Equally, the poisonous atmosphere of Partition had forced a young Manmohan Singh along with his family to leave his village Gah near Chakwal (in Pakistani Punjab) for Amritsar. The 2,000-odd inhabitants of Gah have been eagerly waiting for the homecoming of their most illustrious son Manmohan Singh since the time of his becoming prime minister.  The jubilant villagers of Jatti Umra distributed sweets on Nawaz Sharif’s recent electoral victory. It’s not for the first time that two migrant Punjabi prime ministers are about to run the show in India and Pakistan.

In the middle of the 1990s, at the height of militancy in Kashmir, the late Inder Kumar Gujral and Nawaz Sharif had laid the foundation for a Indo-Pak composite dialogue. The famous couplet of Ali Sardar Jafri, “Guftagu bandh na ho, baat se baat chale” had almost become the signature tune of Inder Kumar Gujral, aptly emphasising the continuation of talks for friendly relations. Gujral’s persistence of “let’s keep on talking”, despite all the traditional blockages and ups- downs — the very nature of Indo-Pak relations — eventually resulted in institutionalising the peace process. Atal Bihari  Vajpayee’s historic bus ride to Lahore was, in a way, paved by the composite dialogue process.

The presence of two Punjabi prime ministers in New Delhi and Islamabad have perhaps rekindled hopes for lasting peace. People who know Manmohan Singh intimately will vouch that deep inside, he is fully committed, rather convinced, with the idea of peace with Pakistan. Due to his unassertive nature he, however, was unable to overcome the ingrained institutional mistrust towards Pakistan; 26/11 finally constrained his space for a meaningful peace initiative.  A sustained peace overture from Pakistan in a relatively violence-free atmosphere may help realign the derailed peace process. The businessman-turned-politician Nawaz Sharif seems to be committed to doing that, at least publicly. 

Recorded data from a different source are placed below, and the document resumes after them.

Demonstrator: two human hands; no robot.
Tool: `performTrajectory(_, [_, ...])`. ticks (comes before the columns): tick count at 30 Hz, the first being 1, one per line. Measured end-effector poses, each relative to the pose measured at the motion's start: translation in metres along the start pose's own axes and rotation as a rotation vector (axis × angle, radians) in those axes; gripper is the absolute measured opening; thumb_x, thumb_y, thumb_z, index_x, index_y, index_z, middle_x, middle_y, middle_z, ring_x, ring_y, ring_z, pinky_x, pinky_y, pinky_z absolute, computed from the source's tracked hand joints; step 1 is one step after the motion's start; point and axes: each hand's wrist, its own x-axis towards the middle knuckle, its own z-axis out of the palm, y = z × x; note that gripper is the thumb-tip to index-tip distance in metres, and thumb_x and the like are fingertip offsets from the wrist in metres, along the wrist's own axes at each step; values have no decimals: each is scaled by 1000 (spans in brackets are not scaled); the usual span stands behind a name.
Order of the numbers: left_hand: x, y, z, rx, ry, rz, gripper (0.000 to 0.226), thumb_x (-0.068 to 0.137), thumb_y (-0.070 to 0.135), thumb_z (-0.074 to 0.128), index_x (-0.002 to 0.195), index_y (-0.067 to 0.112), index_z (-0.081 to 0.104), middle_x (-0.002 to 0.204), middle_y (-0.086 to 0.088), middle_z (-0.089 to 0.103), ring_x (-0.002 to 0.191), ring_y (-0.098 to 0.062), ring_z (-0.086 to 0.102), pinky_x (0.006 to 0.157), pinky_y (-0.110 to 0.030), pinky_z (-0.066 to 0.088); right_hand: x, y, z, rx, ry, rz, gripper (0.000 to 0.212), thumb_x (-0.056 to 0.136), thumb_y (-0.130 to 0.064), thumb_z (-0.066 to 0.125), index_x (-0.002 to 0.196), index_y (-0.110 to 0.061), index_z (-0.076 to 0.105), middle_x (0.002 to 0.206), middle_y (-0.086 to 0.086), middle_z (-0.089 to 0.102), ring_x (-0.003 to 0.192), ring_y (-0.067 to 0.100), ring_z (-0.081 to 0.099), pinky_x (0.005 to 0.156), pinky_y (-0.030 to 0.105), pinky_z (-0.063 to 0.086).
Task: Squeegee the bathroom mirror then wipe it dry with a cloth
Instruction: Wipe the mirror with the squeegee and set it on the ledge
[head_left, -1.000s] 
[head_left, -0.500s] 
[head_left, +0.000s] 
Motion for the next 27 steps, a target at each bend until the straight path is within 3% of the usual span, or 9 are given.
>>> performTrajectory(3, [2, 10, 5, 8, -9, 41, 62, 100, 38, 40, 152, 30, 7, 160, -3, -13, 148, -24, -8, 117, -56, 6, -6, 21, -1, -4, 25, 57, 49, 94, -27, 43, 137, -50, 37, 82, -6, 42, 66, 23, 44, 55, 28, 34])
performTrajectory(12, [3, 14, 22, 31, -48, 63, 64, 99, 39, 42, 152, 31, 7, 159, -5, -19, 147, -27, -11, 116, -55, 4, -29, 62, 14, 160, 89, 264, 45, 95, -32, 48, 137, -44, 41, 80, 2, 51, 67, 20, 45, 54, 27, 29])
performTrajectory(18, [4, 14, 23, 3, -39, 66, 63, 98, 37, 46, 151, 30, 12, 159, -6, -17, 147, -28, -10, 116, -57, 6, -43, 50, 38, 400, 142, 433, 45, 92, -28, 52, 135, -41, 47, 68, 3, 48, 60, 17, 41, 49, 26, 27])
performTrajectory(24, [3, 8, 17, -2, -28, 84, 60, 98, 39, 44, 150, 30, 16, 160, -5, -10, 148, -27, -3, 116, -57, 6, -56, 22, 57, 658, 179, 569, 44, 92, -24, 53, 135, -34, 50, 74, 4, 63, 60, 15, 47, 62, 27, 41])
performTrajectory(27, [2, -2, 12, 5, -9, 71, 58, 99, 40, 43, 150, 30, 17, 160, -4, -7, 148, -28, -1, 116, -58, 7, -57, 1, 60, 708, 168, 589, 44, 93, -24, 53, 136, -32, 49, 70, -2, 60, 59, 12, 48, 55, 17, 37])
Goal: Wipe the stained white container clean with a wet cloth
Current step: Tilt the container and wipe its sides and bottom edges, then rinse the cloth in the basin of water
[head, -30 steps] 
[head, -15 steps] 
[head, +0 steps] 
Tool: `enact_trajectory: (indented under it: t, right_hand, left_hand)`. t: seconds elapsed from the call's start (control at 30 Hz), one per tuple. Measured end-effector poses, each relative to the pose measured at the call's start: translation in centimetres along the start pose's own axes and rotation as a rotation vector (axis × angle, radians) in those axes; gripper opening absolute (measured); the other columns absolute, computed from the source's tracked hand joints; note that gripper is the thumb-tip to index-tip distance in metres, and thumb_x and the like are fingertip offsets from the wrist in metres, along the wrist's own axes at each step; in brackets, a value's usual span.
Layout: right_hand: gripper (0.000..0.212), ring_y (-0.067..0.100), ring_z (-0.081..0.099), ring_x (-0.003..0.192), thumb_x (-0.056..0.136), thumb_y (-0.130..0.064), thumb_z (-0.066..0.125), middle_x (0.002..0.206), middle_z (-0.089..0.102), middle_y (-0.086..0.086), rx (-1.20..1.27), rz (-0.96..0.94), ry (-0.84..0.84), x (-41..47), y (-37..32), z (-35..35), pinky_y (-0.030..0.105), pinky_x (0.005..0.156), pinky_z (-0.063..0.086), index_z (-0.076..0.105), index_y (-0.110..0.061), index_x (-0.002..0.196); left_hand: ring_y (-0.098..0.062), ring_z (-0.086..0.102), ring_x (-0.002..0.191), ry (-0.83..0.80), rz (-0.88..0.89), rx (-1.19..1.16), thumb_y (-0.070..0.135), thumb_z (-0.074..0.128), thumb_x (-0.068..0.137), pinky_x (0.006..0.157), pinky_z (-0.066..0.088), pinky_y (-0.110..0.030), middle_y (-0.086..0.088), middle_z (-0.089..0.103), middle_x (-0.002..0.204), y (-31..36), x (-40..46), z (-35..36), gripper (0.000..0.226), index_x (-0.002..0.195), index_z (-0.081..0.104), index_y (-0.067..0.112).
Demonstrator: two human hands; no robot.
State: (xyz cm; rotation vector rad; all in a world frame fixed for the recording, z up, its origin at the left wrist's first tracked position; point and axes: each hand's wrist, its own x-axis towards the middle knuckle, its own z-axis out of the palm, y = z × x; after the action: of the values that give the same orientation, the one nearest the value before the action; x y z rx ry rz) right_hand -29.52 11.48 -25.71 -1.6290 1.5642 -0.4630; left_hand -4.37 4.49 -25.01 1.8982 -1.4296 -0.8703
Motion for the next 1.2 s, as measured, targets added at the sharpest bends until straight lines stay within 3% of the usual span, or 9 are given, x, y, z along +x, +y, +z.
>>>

However, while Nawaz Sharif is on the ascendancy, repeated scams have tarnished Manmohan Singh’s image of an honest politician. A year before elections are due, Manmohan Singh seems to have lost control over the affairs of his government. A dispensation barely surviving from one crisis to another can hardly be expected to muster enough courage to venture on a path-breaking peace process with its deeply estranged neighbour.  In the event of a Narendra Modi kind of leadership emerging victorious after the next elections, the prospect of a peace process with Pakistan becoming more remote sounds to be a foregone conclusion.       

At a time of a perceptible upswing in Indo-Pak relations, Afghanistan President Hamid Karzai virtually barging in, along with his ambitious “wish list” of arms and ammunition, last week was the most inappropriate time for him to visit India,   Peace in Kashmir, or for that matter, in India on the whole, cannot be forged via Kabul. An enhanced military cooperation between India and Afghanistan at this very juncture may trigger a much wider conflict in the entire region.

For India to arm Kabul regime will provide Pakistan a readymade excuse to further equip Taliban and also push them towards Kashmir. The valley again becoming an arena for a bloody tug of war is a most scary scenario. One hopes that the mandarins in Delhi have not missed the caution of a national daily: “If the US with all the lethality it commands, could not find a military solution to the Taliban, how likely is it that the Afghan National Army will succeed in such an endeavour?”

The author based in Srinagar writes on contemporary issues.Views expressed are personal.